- First appearance: Devil in a Blue Dress
- Created by: Walter Mosley
- Portrayed by: Denzel Washington Clarke Peters

In-universe information
- Gender: Male
- Occupation: Private detective
- Children: Jesus Feather Edna
- Nationality: American

= Ezekiel "Easy" Rawlins =

Fictional private detective created by Walter Mosley

Ezekiel "Easy" Porterhouse Rawlins is a fictional character created by the American novelist Walter Mosley. Rawlins is a half African-American private investigator, a hard-boiled detective, and World War II veteran living in the Watts neighborhood of Los Angeles. He is featured in a series of best-selling mysteries set from the 1940s to the 1960s.

The mysteries combine traditional conventions of detective fiction with descriptions of racial inequities and social injustice experienced by African Americans and other persons of color in the Los Angeles of that period. While Rawlins is clearly in the tradition of Raymond Chandler's Philip Marlowe and Ross Macdonald's Lew Archer, he differs sharply from these earlier fictional detectives in that Rawlins is an unlicensed private investigator (though he acquires a license late in the series) with no background or training in law enforcement.
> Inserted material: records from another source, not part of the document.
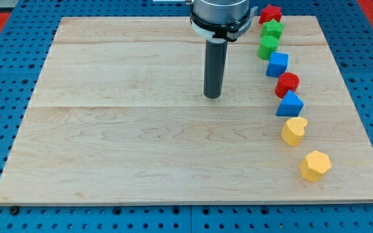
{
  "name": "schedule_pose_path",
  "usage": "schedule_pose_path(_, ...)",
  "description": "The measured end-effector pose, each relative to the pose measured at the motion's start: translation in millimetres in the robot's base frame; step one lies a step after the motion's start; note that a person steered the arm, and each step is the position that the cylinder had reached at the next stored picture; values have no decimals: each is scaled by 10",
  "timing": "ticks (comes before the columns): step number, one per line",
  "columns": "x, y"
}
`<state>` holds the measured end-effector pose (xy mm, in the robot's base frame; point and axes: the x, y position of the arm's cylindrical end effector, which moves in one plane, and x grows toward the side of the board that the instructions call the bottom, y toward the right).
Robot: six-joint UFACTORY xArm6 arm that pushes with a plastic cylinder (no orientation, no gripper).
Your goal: Place yourself at the bottom right corner
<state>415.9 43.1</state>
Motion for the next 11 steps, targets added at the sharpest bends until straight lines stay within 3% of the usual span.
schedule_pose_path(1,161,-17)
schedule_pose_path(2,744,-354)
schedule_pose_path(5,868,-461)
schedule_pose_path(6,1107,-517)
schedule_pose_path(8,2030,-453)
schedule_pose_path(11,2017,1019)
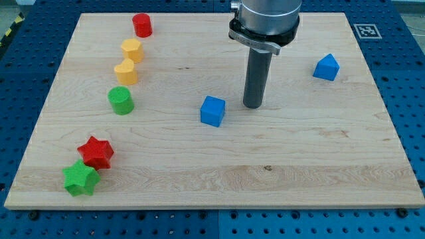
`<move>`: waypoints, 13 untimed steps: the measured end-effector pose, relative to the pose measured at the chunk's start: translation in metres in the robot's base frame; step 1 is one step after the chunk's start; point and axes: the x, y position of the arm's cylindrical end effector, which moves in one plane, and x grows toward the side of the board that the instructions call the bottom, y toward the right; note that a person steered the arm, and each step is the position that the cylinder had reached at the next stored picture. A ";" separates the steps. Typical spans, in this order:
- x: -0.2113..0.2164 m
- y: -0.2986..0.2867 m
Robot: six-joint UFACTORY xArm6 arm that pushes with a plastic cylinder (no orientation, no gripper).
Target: Put the blue cube horizontal to the green circle
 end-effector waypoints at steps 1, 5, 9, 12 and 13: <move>0.000 -0.013; 0.020 -0.025; -0.037 -0.085; -0.011 -0.036; 0.000 -0.029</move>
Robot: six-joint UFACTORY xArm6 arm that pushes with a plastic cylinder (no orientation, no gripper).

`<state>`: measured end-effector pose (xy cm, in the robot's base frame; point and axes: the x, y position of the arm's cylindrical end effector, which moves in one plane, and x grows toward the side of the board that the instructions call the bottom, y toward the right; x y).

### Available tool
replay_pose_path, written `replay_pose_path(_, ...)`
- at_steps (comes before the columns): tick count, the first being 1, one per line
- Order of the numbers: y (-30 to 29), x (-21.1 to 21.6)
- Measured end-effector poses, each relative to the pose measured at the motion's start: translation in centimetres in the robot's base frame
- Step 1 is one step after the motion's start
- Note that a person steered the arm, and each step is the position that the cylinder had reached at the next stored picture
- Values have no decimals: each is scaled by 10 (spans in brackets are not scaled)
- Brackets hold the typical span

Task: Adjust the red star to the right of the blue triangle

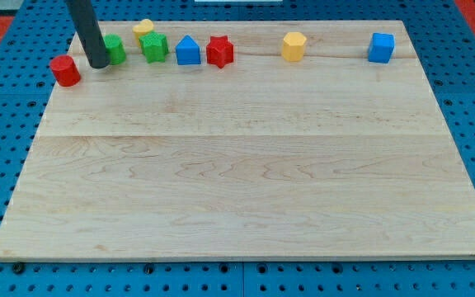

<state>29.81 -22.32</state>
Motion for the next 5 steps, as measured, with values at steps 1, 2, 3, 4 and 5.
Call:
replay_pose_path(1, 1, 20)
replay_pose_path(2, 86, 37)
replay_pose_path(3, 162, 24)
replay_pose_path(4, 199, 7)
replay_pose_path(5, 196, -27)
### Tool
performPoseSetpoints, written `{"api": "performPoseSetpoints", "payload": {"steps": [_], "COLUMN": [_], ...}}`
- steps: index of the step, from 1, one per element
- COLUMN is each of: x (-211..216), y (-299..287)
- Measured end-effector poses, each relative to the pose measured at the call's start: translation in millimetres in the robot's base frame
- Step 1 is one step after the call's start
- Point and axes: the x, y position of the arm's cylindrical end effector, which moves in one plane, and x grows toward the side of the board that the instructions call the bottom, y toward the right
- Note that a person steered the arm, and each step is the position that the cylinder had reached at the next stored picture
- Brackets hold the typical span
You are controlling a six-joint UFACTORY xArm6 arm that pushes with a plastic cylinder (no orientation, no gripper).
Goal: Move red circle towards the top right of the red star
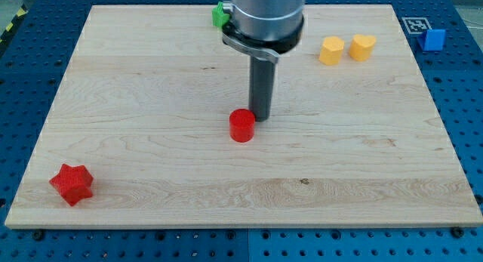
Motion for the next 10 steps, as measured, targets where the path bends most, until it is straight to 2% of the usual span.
{"api": "performPoseSetpoints", "payload": {"steps": [1,2,4,6,8,10], "x": [-2.0,-1.4,3.0,2.2,18.8,35.4], "y": [-30.3,-36.0,18.8,18.8,-2.9,32.1]}}
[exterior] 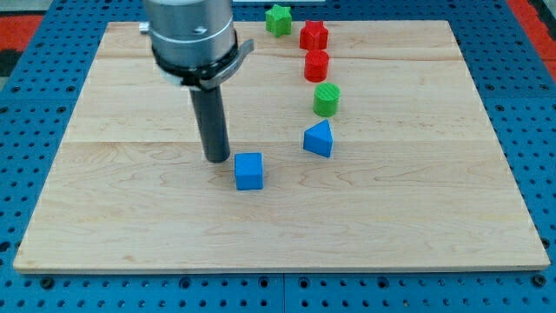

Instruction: Slide the blue cube below the blue triangle

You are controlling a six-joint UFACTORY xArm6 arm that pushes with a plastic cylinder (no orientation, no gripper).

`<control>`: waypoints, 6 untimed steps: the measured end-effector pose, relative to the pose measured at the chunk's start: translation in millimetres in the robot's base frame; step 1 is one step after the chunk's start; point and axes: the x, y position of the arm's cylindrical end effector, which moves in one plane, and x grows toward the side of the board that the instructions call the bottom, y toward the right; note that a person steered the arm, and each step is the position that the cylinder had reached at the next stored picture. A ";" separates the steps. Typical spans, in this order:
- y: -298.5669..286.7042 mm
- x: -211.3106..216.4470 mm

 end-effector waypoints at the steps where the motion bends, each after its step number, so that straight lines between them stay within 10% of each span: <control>1: -8.9 30.8; 6: 120.4 8.2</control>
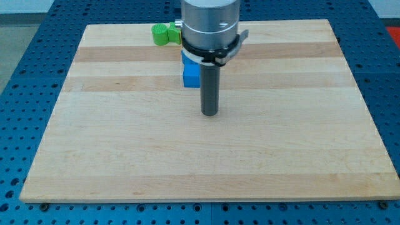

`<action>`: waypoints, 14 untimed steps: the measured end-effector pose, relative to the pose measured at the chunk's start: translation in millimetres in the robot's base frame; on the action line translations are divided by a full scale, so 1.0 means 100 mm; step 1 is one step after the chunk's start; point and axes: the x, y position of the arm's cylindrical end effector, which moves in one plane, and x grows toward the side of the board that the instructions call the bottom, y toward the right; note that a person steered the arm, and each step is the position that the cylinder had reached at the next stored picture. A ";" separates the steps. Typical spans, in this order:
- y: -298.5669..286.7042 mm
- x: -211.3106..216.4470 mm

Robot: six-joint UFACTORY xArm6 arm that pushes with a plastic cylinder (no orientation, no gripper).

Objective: Adjust the blue cube below the blue triangle

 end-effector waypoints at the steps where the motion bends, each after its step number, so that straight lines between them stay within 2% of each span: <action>1: -0.09 -0.16; 3: -0.12 -0.57; 4: -0.13 -0.63; 7: -0.48 -0.63; 14: -0.54 -0.63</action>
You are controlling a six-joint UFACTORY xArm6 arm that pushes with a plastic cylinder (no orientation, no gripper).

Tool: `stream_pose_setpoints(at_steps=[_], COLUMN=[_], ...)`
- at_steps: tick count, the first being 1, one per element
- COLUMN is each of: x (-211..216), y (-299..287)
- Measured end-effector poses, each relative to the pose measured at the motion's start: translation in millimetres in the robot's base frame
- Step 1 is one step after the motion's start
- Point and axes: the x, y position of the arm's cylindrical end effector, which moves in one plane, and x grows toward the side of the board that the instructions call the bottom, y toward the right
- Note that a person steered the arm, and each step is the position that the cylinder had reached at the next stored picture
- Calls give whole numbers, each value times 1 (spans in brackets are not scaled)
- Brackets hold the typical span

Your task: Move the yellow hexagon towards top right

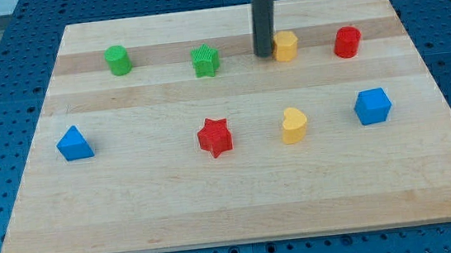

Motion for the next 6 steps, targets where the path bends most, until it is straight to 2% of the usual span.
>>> stream_pose_setpoints(at_steps=[1, 2, 3, 4, 6], x=[-13, 13, 46, 48, -3], y=[15, -3, 3, 18, 71])
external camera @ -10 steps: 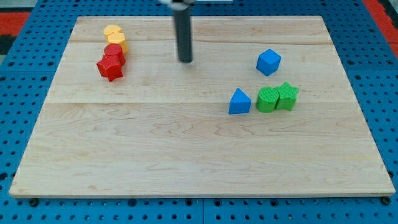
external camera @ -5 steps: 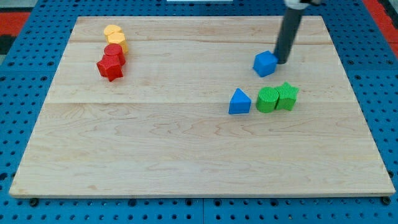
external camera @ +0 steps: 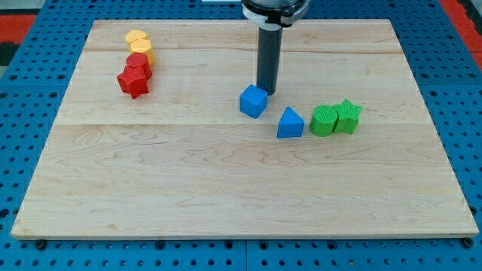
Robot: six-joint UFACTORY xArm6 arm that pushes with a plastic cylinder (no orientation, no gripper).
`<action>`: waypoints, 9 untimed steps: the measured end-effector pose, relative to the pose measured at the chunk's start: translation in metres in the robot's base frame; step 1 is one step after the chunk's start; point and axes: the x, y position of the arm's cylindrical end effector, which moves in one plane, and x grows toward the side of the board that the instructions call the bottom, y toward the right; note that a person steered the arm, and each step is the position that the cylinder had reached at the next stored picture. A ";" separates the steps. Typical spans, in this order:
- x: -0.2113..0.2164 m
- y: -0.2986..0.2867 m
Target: Push the blue cube towards the left side of the blue triangle
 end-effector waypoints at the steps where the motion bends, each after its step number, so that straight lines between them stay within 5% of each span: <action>1: 0.000 -0.013; 6: 0.042 -0.020; 9: 0.031 -0.013</action>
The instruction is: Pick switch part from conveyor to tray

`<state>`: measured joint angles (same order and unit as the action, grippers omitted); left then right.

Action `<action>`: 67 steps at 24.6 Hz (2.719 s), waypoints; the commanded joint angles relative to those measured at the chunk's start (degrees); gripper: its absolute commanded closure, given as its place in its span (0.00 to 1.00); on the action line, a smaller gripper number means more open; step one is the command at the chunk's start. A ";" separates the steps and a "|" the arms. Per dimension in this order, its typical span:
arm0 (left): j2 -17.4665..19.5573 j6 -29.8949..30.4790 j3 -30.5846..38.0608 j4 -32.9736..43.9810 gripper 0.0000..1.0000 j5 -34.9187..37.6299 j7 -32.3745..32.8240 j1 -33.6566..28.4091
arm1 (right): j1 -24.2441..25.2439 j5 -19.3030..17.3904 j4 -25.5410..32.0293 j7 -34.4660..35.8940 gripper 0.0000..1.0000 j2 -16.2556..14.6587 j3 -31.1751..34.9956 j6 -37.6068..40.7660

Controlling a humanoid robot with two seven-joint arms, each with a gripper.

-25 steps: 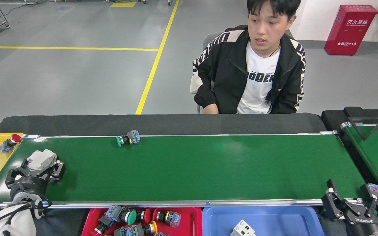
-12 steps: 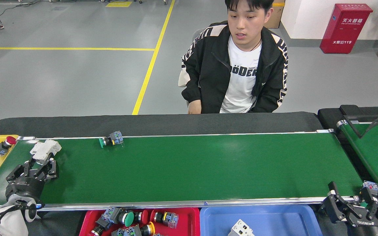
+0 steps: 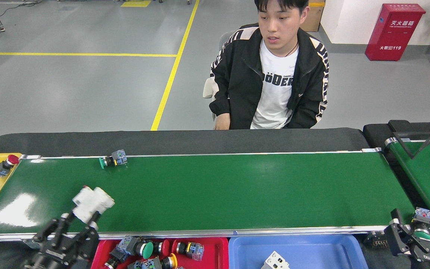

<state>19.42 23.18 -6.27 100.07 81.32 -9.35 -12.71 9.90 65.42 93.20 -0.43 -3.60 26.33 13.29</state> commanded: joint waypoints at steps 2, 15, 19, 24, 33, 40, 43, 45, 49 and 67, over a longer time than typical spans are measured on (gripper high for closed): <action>-0.52 0.11 -10.51 1.88 0.92 4.46 1.44 2.69 | -0.23 -0.12 0.58 0.70 0.02 -0.70 0.30 0.95; -23.37 6.00 -32.75 -1.99 0.00 35.66 9.44 11.31 | -0.41 -0.12 -0.04 0.70 0.02 -0.70 -0.23 2.26; -22.93 6.00 -28.62 -1.63 0.00 32.76 8.56 9.99 | -0.41 -0.12 -0.04 0.70 0.02 -0.70 -0.23 2.35; -23.02 6.35 -12.97 1.62 0.00 24.23 8.48 6.91 | -0.41 -0.12 -0.04 0.70 0.02 -0.70 -0.23 2.26; -23.37 6.44 18.58 1.71 0.01 14.21 8.39 1.02 | -0.15 0.06 0.40 0.70 0.02 -0.53 -0.32 2.26; -23.81 -4.20 23.76 1.79 0.02 14.21 4.52 -7.24 | 1.35 0.06 3.13 0.70 0.02 0.79 -1.37 2.44; -24.08 -8.50 20.25 1.88 0.02 14.21 4.61 -8.29 | 1.35 0.06 3.13 0.70 0.02 0.79 -1.37 2.44; -23.90 -13.16 16.64 1.79 0.02 14.21 5.31 -7.76 | 1.35 0.06 3.13 0.70 0.02 0.79 -1.37 2.44; -23.81 -16.68 10.93 1.79 0.02 14.21 7.68 -6.36 | 1.52 0.06 3.04 0.70 0.02 0.79 -1.37 2.44; -24.60 -13.42 10.05 1.88 0.02 10.44 8.12 -3.46 | 3.28 0.06 3.21 1.14 0.02 0.79 -1.28 2.44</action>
<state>-4.82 9.96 3.79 101.14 92.08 -1.00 -16.71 13.26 65.51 95.50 0.18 -2.79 24.84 15.52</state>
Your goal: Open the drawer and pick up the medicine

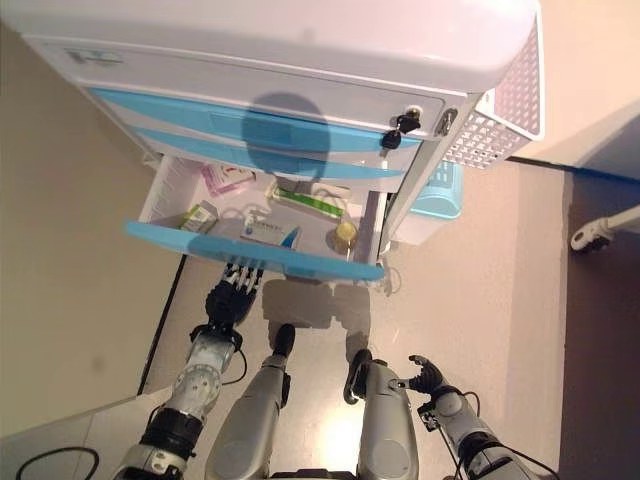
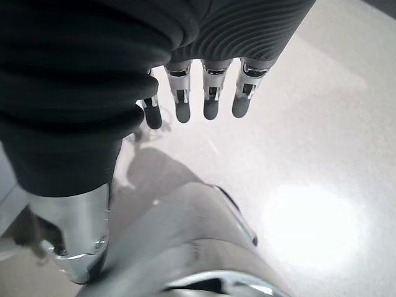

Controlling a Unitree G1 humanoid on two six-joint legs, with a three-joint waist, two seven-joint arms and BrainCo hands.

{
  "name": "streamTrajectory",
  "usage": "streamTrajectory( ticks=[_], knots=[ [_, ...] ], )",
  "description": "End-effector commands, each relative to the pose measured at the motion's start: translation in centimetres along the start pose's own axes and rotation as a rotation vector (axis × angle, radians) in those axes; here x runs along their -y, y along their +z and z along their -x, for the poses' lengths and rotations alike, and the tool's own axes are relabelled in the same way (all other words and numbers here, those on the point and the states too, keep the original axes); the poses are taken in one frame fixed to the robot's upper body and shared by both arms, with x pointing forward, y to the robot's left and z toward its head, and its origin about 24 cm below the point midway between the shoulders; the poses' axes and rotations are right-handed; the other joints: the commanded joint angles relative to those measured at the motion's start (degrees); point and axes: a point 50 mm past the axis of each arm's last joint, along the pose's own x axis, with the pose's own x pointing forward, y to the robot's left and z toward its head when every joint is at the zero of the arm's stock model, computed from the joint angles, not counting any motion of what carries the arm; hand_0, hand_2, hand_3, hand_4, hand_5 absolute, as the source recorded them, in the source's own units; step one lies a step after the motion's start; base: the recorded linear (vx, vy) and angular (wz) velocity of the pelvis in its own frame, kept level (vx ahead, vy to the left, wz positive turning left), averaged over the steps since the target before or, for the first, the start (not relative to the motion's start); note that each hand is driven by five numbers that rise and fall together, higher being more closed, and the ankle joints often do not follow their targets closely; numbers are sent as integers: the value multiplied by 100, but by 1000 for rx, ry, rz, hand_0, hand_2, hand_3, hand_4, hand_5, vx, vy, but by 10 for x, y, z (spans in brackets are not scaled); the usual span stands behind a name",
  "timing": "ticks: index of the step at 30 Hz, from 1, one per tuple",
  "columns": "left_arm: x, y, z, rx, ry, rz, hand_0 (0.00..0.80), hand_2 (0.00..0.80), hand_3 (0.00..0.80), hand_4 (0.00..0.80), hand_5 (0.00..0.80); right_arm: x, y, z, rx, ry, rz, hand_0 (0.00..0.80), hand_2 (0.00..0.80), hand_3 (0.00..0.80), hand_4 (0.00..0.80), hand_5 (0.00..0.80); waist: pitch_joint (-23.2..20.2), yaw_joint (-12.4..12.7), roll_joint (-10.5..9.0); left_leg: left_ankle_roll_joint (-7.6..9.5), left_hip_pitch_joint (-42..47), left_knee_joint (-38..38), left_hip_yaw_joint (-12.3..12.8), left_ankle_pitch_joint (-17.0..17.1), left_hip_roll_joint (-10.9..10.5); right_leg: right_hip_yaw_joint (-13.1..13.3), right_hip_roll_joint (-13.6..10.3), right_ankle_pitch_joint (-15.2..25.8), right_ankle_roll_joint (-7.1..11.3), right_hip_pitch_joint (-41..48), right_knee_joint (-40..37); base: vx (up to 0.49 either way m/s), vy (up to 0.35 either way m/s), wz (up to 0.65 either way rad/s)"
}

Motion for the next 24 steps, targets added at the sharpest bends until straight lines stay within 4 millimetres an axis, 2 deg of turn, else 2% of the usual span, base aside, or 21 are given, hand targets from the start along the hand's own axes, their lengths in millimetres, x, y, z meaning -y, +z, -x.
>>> streamTrajectory(
  ticks=[1, 2, 4, 10, 12, 13, 14, 15, 16, 17, 21, 24],
  knots=[
    [82, 78, 15, 371, -508, 0, 800, 800, 800, 800, 800, 0, -48, 15, -145, 16, 71, 0, 0, 0, 0, 0, -626, 275, 87, 534, -254, 1017, 14, -699, -573, 133, -148, 872, 508, 220, -713, 6, -51, 20],
    [82, 78, 15, 371, -508, 0, 800, 800, 800, 800, 800, 0, -48, 15, -145, 16, 72, 0, 0, 0, 0, 0, -626, 274, 87, 534, -253, 1017, 13, -699, -573, 132, -148, 872, 508, 222, -714, 11, -29, 30],
    [66, 80, 27, 371, -471, -19, 800, 800, 800, 800, 800, 2, -57, 18, -181, 7, 73, 0, 0, 0, 0, 0, -681, 386, 136, 536, -107, 996, -117, -710, -590, -3, -161, 816, 495, 442, -756, 22, -37, 28],
    [53, 76, 41, 331, -445, -13, 800, 800, 800, 800, 800, 7, -64, 21, -206, -11, 83, 0, 0, 0, 0, 0, -769, 532, 257, 543, 46, 870, -313, -657, -670, -222, -231, 793, 510, 666, -828, 12, -22, 24],
    [45, 74, 47, 312, -416, -2, 800, 800, 800, 800, 800, 9, -67, 22, -218, -15, 90, 0, 0, 0, 0, 0, -833, 601, 312, 549, 94, 793, -368, -628, -701, -271, -253, 788, 518, 737, -860, 14, -5, 21],
    [32, 71, 51, 280, -364, -4, 800, 800, 800, 800, 800, 9, -69, 22, -230, -17, 98, 0, 0, 0, 0, 0, -881, 664, 371, 558, 132, 741, -430, -597, -738, -331, -283, 795, 524, 799, -888, 7, -5, 10],
    [32, 71, 51, 280, -364, -4, 800, 800, 800, 800, 800, 9, -69, 22, -230, -17, 98, 0, 0, 0, 0, 0, -881, 663, 371, 557, 133, 741, -430, -597, -738, -331, -283, 795, 524, 799, -889, 14, 2, 24],
    [17, 70, 56, 253, -303, -12, 800, 800, 800, 800, 800, 10, -69, 22, -234, -18, 109, 0, 0, 0, 0, 0, -935, 714, 429, 561, 170, 693, -458, -570, -757, -382, -307, 806, 540, 844, -913, 10, 6, 25],
    [16, 70, 56, 253, -302, -12, 800, 800, 800, 800, 800, 10, -69, 22, -235, -18, 109, 0, 0, 0, 0, 0, -936, 712, 429, 561, 171, 692, -460, -570, -757, -384, -307, 807, 540, 845, -915, 31, 11, 24],
    [1, 66, 62, 221, -237, 2, 800, 800, 800, 800, 800, 11, -70, 23, -242, -20, 118, 0, 0, 0, 0, 0, -1006, 753, 482, 565, 205, 637, -464, -559, -767, -388, -323, 821, 552, 864, -948, 31, 10, 12],
    [-40, 60, 79, 145, -65, -12, 800, 800, 800, 800, 800, 12, -67, 21, -238, -21, 127, 0, 0, 0, 0, 0, -1088, 813, 585, 594, 247, 591, -418, -561, -762, -358, -351, 861, 596, 870, -973, 36, 10, 11],
    [-76, 58, 100, 94, 90, -29, 800, 800, 800, 800, 800, 16, -67, 21, -235, -31, 127, 0, 0, 0, 0, 0, -1093, 840, 674, 620, 283, 559, -335, -561, -738, -282, -348, 898, 636, 869, -1006, 36, 14, 4]
  ],
)
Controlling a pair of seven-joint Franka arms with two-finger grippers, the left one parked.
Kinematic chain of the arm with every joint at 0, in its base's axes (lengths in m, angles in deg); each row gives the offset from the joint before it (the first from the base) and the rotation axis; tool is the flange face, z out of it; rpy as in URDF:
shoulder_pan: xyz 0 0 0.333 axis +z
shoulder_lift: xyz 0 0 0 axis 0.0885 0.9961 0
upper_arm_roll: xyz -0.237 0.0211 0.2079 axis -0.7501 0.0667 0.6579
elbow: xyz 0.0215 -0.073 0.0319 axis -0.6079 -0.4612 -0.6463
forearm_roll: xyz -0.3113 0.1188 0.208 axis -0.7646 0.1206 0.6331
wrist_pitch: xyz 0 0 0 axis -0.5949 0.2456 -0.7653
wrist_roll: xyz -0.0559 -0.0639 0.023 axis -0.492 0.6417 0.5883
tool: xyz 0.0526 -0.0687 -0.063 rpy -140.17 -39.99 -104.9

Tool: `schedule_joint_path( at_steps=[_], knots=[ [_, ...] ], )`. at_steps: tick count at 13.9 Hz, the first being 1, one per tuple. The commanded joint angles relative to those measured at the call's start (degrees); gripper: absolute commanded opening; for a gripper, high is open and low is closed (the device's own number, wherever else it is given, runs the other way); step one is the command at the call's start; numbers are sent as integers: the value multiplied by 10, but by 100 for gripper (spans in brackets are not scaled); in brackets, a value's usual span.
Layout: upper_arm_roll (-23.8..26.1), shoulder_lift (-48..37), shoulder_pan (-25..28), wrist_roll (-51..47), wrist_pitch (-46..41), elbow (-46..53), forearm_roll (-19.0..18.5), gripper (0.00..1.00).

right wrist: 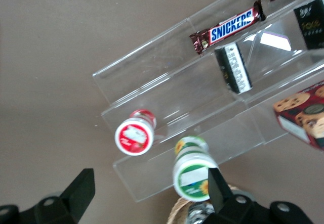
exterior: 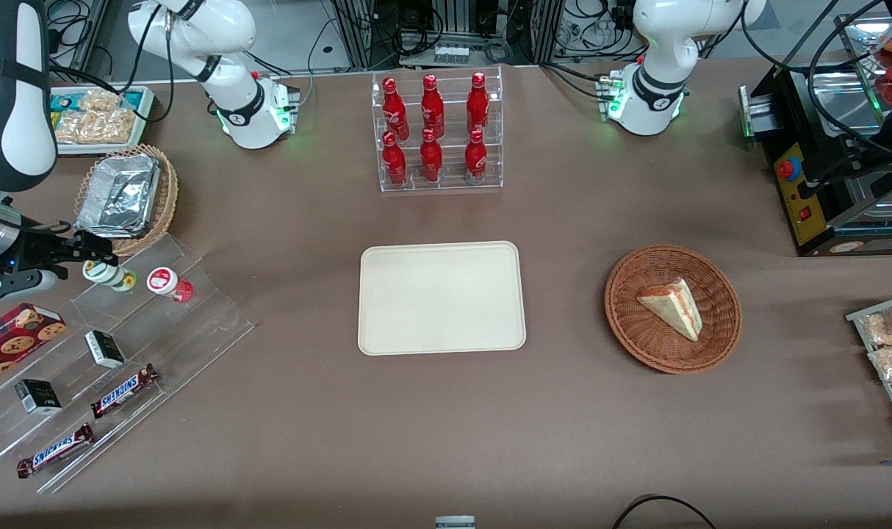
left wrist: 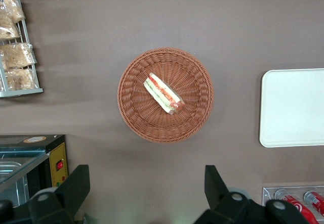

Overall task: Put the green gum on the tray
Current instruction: 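Lower the right gripper onto the green-lidded gum jar and close it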

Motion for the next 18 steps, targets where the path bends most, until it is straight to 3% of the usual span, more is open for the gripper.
schedule_joint_path(
  at_steps=[1, 7, 18],
  knots=[
    [-20, -29, -3, 90, 70, -61, -3, 99],
    [-44, -41, -3, 194, 151, -128, 1, 100],
    [-56, -57, -2, 252, 212, -200, 1, 99]
  ],
)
Mosley has written sixteen novels and a collection of short stories featuring Rawlins, his most popular character. He originally featured Rawlins in a novella called Gone Fishin, but it was rejected by several publishers because they didn't think that there was a market for books about black men. When Mosley rewrote the story as a detective novel, he found a publisher.

Mosley once stated he intended to bring the character into contemporary times, but later said the 2007 novel Blonde Faith, which is set in 1967, would be the last. Nevertheless, in 2013 a new Easy Rawlins novel entitled Little Green was published, followed by Rose Gold (2014), Charcoal Joe (2016), Blood Grove (2021), Farewell, Amethystine (2024), and Gray Dawn (2025).

==Character biography==
Easy Rawlins was born on November 3, 1920, in New Iberia, Louisiana. His mother died when he was eight years old; soon afterward his father fled to escape lynching after fighting with a white man. The fight was the result of a dispute with his father's supervisor over earnings. Easy had accompanied his father to his job at the slaughterhouse and saw his father argue with the man. When the man called his father the N-word, his father punched him. After the scuffle, Easy and his father ran off, with his father kissing Easy one last time, and telling him to go home. Easy never found out what became of him.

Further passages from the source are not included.